Awards in baseball: You gotta live with erratic voters

Awards season is upon us. With it comes all the usual conflict, controversy, and recrimination. In baseball, the dispensing of precious laurels is a venerated and hallowed process bloated with more than a century of precedent.

Blunders committed in 1913 still fester. How could they have given that season’s Chalmers Award to Jake Daubert, a slick but singles-hitting first sacker of the lackluster and sixth-place Dodgers.  Although Daubert led the NL in hitting, at .350, he was hardly as feared as the Phillies’ Gavvy Cravath at .341 and leader in both homers and ribbies, nor as vital as 25-game winner Christy Mathewson of the NL champ Giants, already a legend in his own time. Somewhere, there’s a stat-obsessed baseball curmudgeon hiding in his garret and buried in frayed record books still bickering about that one.   

The Chalmers was the original MVP citation and much prized as that distinguished auto company gifted the winner with one of its fanciest horseless carriages, quite a novel gem in 1913.  When Chalmers bankrupted  a couple years later, so did the business of presenting annual awards; peace prevailed in baseball until the late-20’s when the baseball writers invaded the act by establishing the MVP laurels we agitate over annually.

Added since then have been annual awards for rookies, managers, executives, humanitarians, even “comebacks.” There are silver-coated baseball bats for sluggers, gold-leaf iron mitts for fielders, the Cy Young for pitchers, and a fireman’s hat for relievers. Plus, all those bennies the Sporting News has been presenting for 80 years, and don’t forget the post-season trophies that include a flashy sports car hot off the lot. Lastly, there are those wrenching Hall of Fame  canonizations allocating ultimate honors. No industry does baubles, bangles, and beads more devoutly than Baseball, not even Hollywood.

Which brings us to the 2016 sweepstakes. Many picks have seemed reasonable, particularly the Manager of the Year choices: Terry Francona in the AL and Dave Roberts over Joe Maddon in the NL. So, too, is the AL Rookie of the year pick, Detroit’s Mike Fullmer over New York’s Gary Sanchez. However  difficult, it is fair.  

But temperatures are deservedly running high on other choices. Anaheim’s Mike Trout gets the AL MVP, and in Boston they’re whining about Mookie Betts getting robbed.  Boston’s Rick Porcello gets the AL Cy Young and in Detroit they’re blaming two Tampa writers who didn’t even rank runner-up Justin Verlander among the league’s top five hurlers, two unquestionably dubious judgments.

If they are hardly huge controversies – not in this cantankerous age – each illustrates basic problems that have long bugged these annual imbroglios and about which efforts to correct, ongoing fully a century now, have been insufficient.

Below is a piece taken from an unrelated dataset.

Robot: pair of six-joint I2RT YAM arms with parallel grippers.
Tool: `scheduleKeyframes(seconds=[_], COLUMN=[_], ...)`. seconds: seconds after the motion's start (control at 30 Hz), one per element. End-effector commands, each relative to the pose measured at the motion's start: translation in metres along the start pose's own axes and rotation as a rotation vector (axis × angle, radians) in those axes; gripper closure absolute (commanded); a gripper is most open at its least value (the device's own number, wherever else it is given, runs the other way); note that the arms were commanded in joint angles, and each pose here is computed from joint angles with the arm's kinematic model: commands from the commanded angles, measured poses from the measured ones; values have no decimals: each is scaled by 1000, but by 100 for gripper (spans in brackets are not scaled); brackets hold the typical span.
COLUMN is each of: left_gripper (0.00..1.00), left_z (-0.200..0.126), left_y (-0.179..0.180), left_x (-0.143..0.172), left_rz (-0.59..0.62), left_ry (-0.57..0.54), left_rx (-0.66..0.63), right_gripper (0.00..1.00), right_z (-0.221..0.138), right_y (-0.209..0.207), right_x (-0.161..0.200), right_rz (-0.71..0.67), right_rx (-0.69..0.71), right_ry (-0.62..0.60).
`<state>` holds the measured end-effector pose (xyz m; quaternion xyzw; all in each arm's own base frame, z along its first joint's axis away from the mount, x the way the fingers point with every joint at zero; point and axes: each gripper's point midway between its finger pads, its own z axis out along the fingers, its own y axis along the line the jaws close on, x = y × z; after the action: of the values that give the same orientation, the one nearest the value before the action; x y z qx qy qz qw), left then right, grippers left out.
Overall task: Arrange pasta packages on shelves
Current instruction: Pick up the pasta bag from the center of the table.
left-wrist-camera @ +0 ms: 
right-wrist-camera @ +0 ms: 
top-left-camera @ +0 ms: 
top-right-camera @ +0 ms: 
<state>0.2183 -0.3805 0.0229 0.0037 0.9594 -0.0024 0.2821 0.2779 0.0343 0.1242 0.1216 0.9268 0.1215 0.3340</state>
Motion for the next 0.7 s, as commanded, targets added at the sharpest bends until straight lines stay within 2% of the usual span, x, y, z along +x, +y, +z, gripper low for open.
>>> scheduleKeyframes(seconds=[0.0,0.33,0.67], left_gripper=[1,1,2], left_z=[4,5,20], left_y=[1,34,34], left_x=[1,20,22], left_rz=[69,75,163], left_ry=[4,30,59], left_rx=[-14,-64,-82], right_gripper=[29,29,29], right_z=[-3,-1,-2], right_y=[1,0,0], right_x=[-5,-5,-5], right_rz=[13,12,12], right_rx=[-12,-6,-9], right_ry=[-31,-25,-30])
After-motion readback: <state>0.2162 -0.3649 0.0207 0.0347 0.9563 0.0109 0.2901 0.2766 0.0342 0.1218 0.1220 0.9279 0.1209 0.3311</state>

On the Cy Young question, the issue of erratic voting, even downright incompetence, by electors is something you just gotta live with. Who’s likely to do it better than baseball’s beat writers? The players? The fans? Heaven help us!

A little stupid voting simply goes with the territory; always has, always will. There was 1967, when one addled character gave Cesar Tovar his MVP vote, thereby denying Carl Yastrzemski unanimous selection the season he fashioned “The Impossible Dream,” Or 1947, when Joe DiMaggio won even though Ted Williams clobbered him in every statistical category; the difference in the result being the Boston scribe who despised Williams and denied him any consideration. Still, it’s noteworthy that some still believe the fact that DiMaggio’s Yankees won everything while Williams’ team finished a distant third was relevant.

In the MVP thing, the basic notion of what constitutes a “most valuable player” – that is, how do you define or recognize one, and/or what qualities must one have to even qualify – have never been clearly established. So in the end, the player with the best numbers as measured by the ever-varying schools of statistical analysis ends up winning, and if a chap with good numbers happens to have starred for a team that excels, his chances are greatly enhanced. Within reason, that’s reasonable.

But it’s that last factor that’s now annoying Red Sox Nationals. They argue that Betts marched his team into the post-season whereas Trout, his consistent brilliance notwithstanding, was powerless to lift his team out of the caller. Welcome to the shaky premise that baseball is a one-man game. If, indeed ,you agree, maybe you should blame Betts for his team flopping in the playoffs.

Which, of course, would be dumb. Trout alone was unable to save the Angels this season any more than Williams on his own near-divine charisms was able to deliver the Red Sox over New York in 1947. The Yankees that year had a pitching staff that included Allie Reynolds, Spud Chandler, Vic Raschi, and Joe Page while the Red Sox countered with a gallant Joe Dobson and three guys with sore-arms, plus Denny Galehouse. That in was the difference, not Joe’s alleged superiority over Ted.

The writers got it wrong in 1947, but they got it right in 2016. Dandy as he is, and infinite as may be his promise, Mr. Betts is not now as valuable as Mr. Trout. Just ask the other 28 general managers.